21ºAtendendo a que, não foram juntos ao processo, pela secretaria, os documentos atempadamente juntos pela parte, conforme cópias dos comprovativos de envio de e-mails que se junta como Docs 2 a 5 com fundamento em justo impedimento;
22ºE sabendo-se que, nos termos do n.º 6 do Art. º 157º do Código do Processo Civil “os erros e omissões dos actos praticados pela secretaria judicial não podem, em qualquer caso, prejudicar as partes”.
Deve o presente recurso ser julgado procedente e, em consequência, deve ser revogado o despacho que confirmou a recusa pela secretaria e, em substituição, deve ser recebida a petição inicial e, porque tempestiva, deve a acção ser considerada proposta na data em que a petição foi apresentada em juízo, devendo os demais termos seguir-se até final.
P.e.E Deferimento”

A Ré contra-alegou apresentando as seguintes conclusões:
1ª)Em 28 janeiro 2022, o Recorrente, com a apresentação da petição inicial, não comprovou o prévio pagamento da taxa de justiça devida ou a concessão do benefício de apoio judiciário, na modalidade de dispensa do mesmo.
2ª)O Recorrente apenas procedeu à junção da concessão do benefício de apoio judiciário, em 16 fevereiro 2022, após rejeição da petição inicial pela Secretaria.
3ª)O Recorrente não beneficia da faculdade conferida nos termos do Artigo 560.º do Cód. Processo Civil, e deste modo não se pode socorrer da junção posterior do documento comprovativo da concessão do apoio judiciário.
4ª)Tal prerrogativa apenas é concedida quando se trate de uma causa que não importe a constituição de Mandatário e a parte não esteja patrocinada, o que, in casu, não se verifica.
5ª)O Recorrente, na sua exposição, apenas se limita a juntar os aludidos documentos, não revestindo tal ato numa Reclamação.
6ª)Acresce que, o Recorrente, no e-mail que junta, dirigido à secretaria, não consegue fazer prova de que realmente remeteu o documento da respetiva concessão do apoio judiciário, naquela data, reforçando apenas a posição que não juntou em 28 janeiro 2022.
7ª)Até porque, tal e-mail é datado de 31 de janeiro de 2022, e a sua Petição Inicial foi submetida a 28 de janeiro de 2022, pelo que, em cumprimento das mais elementares normas processuais, seria a 28 de janeiro de 2022 que tal comprovativo deveria ter sido junto e não a 31 de janeiro de 2022.
8ª)Estando comprovado (pelo próprio Recorrente) que não juntou, em 28 janeiro 2022, com a sua petição inicial documento comprovativo do prévio pagamento de taxa de justiça devida ou da concessão do benefício de apoio judiciário, na modalidade de dispensa do mesmo, tem de se concluir pelo acerto da Secretaria na recusa da petição em causa nos termos exarados.
9ª)O despacho recorrido fez uma correta aplicação do direito e, por isso, não merece qualquer reparo.
10ª)Não colhem, a nosso ver, as razões de discórdia do Recorrente, pelo que deverá, assim, manter-se o douto despacho recorrido.”

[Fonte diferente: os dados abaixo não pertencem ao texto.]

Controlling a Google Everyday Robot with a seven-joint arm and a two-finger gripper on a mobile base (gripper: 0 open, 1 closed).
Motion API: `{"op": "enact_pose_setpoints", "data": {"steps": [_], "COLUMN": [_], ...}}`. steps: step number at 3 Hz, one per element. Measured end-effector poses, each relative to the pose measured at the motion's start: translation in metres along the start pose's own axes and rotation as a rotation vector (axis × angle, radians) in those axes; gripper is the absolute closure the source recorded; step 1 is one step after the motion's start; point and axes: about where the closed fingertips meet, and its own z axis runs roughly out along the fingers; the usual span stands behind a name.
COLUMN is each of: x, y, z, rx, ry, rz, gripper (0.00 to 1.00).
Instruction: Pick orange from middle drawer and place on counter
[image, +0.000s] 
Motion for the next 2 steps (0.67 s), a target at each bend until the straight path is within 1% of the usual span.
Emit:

Em 27.05.2022 foi proferido despacho que considerou haver lapso na espécie do recurso indicado pelo Recorrente (revisão) considerou que o mesmo seria recebido como apelação, admitiu o recurso, fixou o valor da causa e determinou o cumprimento do disposto nos artigos 646.º n.º 1 e 641.º n.º 7 do CPC.

Subidos os autos a este Tribunal, o Exmo. Procurador-Geral Adjunto emitiu parecer no sentido de que, caso se considere que o despacho recorrido confirma a recusa da petição inicial pela secretaria, deverá o mesmo ser confirmado; a entender-se que não foi proferida qualquer decisão judicial, então, não haverá sequer fundamento para o recurso, pelo que o mesmo não deverá ser admitido.

O Autor respondeu ao parecer reafirmando o invocado nas alegações e concluindo que o despacho recorrido confirmou a recusa da petição inicial pela secretaria pelo que o recurso deve ser admitido.

Colhidos os vistos, cumpre apreciar e decidir.

Objecto do recurso

É pacífico que o âmbito do recurso é delimitado pelas questões suscitadas pelo recorrente nas conclusões das suas alegações (arts. 635.º nº 4 e 639.º do CPC, ex vi n.º 1 do artigo 87.º do CPT), sem prejuízo da apreciação das questões que são de conhecimento oficioso (art.608.º nº 2 do CPC).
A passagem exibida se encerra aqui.